2008年11月25日

公共学校論

我々は家庭教育こそ最良にして究極の教育制度、なのだ、という真実から目を背けてはならない。公共の学校に対して理不尽な非難と益々高まる過剰な期待の声は、それが民主主義を標榜するたみによって貴族の私邸において予てから施されて来た立派な学問の程を我が子の場合に模倣したいという欲求から健置されて来たものであった歴史を、冷静に把握してから発されるべきだ。すなわち公共の学校には、最終的には主宰者自身の道徳に値する啓発効果しか望み得ない。
 もしこの大衆化と均質崇拝の世風の真っ只中に、子息の未来を深く案じる情け深くも思慮に満ちた両親の名残さえがあったなら、かれらは学校に通わせるという通俗的な様式ではなく、家庭教育制度の充実というまさしく貴族主義の理念に今一度立ち返ることだろう。

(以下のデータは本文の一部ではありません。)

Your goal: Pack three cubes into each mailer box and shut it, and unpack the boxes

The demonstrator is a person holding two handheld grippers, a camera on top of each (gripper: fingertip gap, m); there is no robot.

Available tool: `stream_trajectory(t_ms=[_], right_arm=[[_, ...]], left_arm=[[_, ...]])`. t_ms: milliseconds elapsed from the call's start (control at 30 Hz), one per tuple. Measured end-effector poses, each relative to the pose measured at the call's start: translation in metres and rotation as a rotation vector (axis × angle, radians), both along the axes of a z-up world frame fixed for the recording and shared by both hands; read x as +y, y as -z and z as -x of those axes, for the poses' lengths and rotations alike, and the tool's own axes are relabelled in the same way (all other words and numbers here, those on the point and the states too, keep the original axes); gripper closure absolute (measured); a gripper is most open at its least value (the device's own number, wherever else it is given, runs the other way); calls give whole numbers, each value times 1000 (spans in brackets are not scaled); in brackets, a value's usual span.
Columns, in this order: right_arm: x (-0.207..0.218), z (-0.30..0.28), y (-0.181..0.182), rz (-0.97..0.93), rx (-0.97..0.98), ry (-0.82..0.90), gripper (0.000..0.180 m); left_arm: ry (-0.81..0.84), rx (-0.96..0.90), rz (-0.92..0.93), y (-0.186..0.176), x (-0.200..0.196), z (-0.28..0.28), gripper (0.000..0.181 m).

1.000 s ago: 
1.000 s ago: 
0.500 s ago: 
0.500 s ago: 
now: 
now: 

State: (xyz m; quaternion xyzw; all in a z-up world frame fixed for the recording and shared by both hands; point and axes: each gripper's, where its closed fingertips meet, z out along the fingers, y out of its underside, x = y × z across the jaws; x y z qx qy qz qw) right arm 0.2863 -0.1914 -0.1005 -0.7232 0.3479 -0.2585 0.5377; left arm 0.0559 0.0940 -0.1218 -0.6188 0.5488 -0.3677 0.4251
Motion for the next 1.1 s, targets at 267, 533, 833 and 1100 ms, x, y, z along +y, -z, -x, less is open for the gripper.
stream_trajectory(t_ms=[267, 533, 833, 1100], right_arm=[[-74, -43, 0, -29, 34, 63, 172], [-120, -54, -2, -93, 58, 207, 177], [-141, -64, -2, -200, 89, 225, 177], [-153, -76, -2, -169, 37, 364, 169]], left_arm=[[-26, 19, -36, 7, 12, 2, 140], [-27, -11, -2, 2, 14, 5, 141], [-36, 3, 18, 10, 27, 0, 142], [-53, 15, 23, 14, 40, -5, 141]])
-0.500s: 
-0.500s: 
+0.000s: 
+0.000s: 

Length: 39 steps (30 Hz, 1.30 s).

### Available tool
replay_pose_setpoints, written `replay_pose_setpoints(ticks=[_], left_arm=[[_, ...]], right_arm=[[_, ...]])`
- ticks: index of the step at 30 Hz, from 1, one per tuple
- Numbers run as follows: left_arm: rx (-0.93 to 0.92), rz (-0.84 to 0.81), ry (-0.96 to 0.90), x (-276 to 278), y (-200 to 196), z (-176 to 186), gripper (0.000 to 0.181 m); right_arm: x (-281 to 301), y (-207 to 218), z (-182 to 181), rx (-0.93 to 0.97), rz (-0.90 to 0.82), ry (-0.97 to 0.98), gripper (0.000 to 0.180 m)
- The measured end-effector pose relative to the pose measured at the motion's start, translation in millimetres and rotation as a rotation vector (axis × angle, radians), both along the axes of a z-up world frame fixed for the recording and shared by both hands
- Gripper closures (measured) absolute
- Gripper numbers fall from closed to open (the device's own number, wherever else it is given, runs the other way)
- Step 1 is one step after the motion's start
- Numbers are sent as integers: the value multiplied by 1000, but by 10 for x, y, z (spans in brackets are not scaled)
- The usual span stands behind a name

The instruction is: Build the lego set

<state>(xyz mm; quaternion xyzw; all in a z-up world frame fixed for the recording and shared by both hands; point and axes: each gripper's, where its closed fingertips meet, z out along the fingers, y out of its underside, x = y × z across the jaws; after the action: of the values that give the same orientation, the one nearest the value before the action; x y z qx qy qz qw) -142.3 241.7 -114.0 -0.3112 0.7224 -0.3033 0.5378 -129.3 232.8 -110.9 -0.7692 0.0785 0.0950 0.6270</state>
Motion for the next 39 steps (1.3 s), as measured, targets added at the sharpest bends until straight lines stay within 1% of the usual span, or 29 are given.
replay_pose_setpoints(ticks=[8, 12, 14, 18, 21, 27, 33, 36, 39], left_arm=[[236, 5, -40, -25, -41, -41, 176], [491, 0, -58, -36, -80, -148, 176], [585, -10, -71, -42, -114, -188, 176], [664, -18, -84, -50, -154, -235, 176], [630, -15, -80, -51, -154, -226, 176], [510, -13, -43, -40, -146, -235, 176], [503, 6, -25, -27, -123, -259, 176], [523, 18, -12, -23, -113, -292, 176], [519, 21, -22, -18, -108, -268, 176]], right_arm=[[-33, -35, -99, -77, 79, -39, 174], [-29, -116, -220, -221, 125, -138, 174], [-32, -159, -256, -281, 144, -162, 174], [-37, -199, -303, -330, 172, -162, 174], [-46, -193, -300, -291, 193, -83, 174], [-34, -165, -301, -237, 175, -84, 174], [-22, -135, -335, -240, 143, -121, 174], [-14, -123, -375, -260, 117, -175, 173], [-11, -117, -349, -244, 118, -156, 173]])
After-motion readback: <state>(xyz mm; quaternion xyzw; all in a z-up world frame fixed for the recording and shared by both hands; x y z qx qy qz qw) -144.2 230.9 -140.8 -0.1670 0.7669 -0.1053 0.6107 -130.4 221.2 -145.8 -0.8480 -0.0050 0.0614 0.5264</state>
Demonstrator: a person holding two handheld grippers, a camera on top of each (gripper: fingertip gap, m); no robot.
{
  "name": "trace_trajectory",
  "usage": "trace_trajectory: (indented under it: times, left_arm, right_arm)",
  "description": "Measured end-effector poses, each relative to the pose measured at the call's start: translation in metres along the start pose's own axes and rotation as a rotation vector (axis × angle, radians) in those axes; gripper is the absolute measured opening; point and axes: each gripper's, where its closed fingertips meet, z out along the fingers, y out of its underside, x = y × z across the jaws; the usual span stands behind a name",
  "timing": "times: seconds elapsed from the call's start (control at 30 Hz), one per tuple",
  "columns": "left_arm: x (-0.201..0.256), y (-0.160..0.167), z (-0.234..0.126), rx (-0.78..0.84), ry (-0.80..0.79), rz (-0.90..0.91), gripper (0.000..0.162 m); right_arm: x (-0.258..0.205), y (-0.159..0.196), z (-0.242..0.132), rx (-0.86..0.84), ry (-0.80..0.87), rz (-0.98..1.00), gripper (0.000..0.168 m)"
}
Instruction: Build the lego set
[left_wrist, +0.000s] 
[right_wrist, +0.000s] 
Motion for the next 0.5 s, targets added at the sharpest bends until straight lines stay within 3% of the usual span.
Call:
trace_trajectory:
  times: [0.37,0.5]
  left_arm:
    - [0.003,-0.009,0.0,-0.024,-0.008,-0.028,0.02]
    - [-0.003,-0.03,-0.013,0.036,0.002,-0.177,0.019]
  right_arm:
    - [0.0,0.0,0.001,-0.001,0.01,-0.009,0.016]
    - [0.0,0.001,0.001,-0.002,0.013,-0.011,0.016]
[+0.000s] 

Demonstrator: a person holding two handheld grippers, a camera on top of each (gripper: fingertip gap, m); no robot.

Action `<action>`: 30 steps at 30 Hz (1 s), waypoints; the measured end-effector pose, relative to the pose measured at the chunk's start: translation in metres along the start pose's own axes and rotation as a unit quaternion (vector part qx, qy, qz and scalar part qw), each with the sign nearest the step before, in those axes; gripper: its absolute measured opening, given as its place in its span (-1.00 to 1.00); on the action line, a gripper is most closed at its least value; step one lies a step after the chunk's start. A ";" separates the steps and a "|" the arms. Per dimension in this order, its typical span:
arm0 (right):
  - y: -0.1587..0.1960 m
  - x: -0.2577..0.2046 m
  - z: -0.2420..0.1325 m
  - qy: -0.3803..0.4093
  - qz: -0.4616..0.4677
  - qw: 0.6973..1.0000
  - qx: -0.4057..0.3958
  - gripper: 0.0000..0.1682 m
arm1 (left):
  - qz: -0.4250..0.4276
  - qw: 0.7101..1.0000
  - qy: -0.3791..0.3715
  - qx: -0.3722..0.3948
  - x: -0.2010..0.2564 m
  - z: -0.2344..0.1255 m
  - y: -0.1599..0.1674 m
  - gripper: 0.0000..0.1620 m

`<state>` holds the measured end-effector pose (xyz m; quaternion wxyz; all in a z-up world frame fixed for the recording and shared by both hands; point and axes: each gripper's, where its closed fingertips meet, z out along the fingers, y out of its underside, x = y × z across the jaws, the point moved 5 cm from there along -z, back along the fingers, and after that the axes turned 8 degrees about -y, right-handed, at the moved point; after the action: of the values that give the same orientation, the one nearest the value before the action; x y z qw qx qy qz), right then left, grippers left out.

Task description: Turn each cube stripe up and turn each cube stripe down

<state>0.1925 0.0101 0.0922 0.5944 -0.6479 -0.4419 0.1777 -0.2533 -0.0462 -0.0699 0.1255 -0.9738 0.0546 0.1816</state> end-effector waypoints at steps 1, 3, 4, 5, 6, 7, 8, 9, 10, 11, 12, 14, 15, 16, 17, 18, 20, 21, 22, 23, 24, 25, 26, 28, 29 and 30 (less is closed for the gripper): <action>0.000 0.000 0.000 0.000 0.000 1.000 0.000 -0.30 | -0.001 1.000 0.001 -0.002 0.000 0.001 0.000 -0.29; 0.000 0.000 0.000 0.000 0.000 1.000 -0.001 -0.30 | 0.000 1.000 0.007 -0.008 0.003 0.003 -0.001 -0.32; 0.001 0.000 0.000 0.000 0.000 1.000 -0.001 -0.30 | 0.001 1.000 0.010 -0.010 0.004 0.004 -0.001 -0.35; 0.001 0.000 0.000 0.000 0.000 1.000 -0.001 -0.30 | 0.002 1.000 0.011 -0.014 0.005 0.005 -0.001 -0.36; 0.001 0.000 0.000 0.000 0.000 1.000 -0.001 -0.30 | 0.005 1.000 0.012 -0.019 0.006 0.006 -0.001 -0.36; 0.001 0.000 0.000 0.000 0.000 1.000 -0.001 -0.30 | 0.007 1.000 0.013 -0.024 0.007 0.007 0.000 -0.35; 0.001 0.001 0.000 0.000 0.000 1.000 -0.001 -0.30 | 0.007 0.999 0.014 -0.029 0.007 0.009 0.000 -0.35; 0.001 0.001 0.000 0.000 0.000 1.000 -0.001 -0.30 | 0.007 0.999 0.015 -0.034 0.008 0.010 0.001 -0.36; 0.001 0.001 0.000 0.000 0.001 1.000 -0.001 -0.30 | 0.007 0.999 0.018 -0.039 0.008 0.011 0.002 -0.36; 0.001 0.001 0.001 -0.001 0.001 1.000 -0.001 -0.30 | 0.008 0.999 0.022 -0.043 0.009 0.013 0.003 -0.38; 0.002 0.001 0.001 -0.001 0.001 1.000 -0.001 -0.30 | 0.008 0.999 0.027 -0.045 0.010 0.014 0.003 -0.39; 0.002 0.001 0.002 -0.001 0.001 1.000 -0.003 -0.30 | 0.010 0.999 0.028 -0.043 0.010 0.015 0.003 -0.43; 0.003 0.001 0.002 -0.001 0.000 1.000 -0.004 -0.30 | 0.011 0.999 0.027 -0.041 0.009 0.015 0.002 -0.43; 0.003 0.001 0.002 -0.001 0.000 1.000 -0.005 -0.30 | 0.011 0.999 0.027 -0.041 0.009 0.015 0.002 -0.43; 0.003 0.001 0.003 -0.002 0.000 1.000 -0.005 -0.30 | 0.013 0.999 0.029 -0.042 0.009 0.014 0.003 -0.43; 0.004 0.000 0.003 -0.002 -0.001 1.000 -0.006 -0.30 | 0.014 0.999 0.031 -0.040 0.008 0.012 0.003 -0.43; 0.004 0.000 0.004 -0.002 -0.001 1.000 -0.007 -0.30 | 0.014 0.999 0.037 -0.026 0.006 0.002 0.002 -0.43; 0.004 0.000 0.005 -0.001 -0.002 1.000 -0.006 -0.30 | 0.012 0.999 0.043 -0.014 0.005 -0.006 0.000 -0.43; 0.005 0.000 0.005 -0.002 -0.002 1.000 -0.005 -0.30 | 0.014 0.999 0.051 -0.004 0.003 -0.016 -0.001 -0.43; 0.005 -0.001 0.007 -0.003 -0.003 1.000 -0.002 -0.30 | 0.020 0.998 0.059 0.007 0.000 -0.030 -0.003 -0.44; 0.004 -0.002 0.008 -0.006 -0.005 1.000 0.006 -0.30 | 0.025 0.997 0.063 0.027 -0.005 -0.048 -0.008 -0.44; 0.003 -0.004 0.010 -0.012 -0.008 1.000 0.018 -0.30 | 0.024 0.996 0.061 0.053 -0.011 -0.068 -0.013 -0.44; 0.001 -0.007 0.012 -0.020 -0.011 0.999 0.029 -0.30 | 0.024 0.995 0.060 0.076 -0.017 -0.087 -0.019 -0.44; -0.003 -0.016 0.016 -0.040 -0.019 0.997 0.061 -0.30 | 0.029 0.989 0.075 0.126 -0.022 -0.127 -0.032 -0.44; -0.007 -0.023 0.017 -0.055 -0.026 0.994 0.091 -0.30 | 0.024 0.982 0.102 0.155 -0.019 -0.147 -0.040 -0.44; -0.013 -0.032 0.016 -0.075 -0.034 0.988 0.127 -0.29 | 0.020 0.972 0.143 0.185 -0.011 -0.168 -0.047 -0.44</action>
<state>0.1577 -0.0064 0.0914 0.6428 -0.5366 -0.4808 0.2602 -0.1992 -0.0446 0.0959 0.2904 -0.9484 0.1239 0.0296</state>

少なくとも、玉石混淆の世間という否応ない荒浪に揉まれ健やかな交際の習いが掻き乱され易い身心とも不安定な思春期の間だけでも、如何なる無遠慮な環境から育った不運な人間にとってさえ親元から学校という通俗化された場所へ通わせるのは必要にして賢明な教育方針だと思わねばならない。最も優れた教授がそれぞれの個性の発達に応じた一対一の個人教授である様に、掛け換えの効かない無私の親情というものはどの子供にも伝承されて行く。
 とある地方学校の先生が曰るに「どんな子供にも必ず良いところがある」と。当に一律化された学力競争を強いる堕落した進学予備校に対する救いは、恒にこの親心の理なのだと知るなら、存在理由のない子供は存在しないだろう。